Exercise brief
Read through the listing and copy every line that contains the word "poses".

Provided data
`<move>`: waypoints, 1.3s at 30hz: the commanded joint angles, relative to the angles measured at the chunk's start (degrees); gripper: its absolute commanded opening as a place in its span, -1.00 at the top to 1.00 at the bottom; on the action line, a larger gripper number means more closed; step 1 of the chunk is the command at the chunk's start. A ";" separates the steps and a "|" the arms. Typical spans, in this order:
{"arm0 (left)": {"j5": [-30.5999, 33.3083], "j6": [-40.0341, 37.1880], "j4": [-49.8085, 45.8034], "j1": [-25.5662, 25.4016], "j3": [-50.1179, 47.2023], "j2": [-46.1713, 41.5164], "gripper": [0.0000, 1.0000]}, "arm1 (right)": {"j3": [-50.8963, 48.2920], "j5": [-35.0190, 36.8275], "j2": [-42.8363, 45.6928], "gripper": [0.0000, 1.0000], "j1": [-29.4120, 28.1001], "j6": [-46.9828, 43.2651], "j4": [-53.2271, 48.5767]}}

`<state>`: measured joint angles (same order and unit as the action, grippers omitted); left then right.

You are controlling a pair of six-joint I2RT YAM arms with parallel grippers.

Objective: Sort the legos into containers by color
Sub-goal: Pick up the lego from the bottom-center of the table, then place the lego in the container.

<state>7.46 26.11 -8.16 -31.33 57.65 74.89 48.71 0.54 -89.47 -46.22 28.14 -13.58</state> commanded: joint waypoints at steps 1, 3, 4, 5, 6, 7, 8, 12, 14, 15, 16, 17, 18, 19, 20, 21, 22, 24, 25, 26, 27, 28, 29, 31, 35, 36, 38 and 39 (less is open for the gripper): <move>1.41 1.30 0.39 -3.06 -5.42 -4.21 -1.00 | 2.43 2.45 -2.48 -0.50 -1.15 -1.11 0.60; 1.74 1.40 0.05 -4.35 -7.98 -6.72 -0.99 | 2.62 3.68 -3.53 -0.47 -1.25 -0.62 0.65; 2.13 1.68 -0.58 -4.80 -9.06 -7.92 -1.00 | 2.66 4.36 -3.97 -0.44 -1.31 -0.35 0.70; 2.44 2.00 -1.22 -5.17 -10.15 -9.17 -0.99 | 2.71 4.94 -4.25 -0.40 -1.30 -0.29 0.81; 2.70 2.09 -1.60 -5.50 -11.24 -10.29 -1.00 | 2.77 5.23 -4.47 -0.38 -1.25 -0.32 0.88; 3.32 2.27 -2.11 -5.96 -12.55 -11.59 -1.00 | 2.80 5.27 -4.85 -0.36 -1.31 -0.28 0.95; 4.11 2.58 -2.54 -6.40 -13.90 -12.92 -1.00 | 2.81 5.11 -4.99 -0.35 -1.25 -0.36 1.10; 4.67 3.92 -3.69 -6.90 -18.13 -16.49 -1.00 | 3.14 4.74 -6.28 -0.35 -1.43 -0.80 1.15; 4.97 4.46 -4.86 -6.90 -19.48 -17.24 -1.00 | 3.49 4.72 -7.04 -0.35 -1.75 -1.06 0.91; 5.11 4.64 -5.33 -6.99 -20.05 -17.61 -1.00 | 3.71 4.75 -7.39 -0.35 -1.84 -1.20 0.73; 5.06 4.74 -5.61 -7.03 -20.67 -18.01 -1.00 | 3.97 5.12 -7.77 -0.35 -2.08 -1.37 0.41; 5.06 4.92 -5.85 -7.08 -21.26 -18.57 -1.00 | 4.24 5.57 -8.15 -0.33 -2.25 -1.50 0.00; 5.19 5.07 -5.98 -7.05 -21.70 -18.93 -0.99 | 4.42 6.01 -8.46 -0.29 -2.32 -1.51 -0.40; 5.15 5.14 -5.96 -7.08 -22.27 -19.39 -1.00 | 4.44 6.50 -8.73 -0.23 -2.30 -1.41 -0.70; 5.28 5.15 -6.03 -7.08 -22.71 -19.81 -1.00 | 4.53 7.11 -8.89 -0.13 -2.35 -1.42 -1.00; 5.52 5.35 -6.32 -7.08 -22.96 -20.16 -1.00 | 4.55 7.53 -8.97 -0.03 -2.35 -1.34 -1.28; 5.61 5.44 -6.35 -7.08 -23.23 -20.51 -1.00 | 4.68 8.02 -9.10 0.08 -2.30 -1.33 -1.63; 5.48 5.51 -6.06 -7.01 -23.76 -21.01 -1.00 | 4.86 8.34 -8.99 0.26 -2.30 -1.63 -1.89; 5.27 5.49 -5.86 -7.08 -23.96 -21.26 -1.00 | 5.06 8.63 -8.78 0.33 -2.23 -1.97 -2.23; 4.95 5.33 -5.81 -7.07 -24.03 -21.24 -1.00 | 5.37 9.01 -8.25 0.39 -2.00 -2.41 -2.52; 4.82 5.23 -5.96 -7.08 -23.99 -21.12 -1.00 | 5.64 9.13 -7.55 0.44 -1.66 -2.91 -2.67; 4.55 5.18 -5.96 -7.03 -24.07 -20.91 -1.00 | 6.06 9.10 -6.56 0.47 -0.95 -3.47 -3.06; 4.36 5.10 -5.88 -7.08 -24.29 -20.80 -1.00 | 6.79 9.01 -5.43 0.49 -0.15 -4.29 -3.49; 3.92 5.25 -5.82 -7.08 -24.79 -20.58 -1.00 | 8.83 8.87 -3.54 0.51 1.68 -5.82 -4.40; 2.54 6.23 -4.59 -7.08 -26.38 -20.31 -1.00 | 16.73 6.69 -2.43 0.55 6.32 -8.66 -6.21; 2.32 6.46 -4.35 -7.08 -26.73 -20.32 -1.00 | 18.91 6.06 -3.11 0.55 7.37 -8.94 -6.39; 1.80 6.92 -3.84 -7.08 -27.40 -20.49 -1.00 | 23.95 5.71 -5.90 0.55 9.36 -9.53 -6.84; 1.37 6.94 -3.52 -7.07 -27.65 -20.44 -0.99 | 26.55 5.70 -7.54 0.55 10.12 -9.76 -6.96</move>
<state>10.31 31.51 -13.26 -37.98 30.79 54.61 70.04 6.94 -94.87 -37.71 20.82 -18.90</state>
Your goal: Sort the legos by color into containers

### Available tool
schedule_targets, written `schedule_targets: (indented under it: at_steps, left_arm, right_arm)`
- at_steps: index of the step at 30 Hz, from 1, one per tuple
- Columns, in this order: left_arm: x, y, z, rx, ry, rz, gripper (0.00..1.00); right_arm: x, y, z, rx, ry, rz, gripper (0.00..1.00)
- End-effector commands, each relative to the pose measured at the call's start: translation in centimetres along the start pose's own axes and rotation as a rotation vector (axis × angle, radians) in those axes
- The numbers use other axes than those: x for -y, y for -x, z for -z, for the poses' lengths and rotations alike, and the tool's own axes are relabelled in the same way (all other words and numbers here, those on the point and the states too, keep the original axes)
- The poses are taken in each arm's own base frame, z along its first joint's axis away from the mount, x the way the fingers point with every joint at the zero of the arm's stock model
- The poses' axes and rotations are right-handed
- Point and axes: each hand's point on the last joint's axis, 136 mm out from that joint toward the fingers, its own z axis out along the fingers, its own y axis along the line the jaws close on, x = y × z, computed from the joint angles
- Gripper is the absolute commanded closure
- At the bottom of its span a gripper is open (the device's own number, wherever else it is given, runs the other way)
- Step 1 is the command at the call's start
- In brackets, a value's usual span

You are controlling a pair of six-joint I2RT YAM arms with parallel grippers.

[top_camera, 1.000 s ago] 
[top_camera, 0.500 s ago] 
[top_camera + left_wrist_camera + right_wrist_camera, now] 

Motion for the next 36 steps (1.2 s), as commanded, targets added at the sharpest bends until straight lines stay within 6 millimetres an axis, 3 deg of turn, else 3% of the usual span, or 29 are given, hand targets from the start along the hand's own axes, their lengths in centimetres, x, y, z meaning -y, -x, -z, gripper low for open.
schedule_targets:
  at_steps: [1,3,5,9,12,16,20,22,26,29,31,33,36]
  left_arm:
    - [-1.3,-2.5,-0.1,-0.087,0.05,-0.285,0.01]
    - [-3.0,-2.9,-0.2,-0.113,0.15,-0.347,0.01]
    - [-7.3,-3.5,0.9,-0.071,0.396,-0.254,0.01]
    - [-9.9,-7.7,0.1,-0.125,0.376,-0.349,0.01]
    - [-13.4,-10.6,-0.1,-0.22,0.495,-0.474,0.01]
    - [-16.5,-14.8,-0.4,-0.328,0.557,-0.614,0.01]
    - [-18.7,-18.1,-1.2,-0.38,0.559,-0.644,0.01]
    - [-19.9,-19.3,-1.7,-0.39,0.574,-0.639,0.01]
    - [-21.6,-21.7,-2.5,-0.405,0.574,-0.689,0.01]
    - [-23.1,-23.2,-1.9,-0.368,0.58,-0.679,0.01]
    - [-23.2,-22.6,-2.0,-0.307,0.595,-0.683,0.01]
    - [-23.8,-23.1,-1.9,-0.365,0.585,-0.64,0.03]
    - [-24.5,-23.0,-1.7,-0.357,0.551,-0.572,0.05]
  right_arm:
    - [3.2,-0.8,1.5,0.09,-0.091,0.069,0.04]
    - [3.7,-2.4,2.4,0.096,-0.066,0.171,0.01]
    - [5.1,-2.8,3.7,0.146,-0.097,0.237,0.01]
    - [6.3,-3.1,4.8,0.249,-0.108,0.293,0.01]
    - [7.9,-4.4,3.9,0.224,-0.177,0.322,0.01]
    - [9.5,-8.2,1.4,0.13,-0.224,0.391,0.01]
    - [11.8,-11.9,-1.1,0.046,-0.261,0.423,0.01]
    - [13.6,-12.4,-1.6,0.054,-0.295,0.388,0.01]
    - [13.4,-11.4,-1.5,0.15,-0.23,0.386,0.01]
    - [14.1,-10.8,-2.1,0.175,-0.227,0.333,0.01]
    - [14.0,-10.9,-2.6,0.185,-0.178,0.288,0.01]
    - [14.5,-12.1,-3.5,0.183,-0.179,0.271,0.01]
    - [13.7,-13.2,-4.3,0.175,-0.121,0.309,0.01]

Expected output
- The numbers use other axes than those: x for -y, y for -x, z for -z, for the poses' lengths and rotations alike, and the tool's own axes are relabelled in the same way (all other words and numbers here, those on the point and the states too, keep the original axes)
- The poses are taken in each arm's own base frame, z along its first joint's axis away from the mount, x the way the fingers point with every joint at the zero of the arm's stock model
- The poses' axes and rotations are right-handed

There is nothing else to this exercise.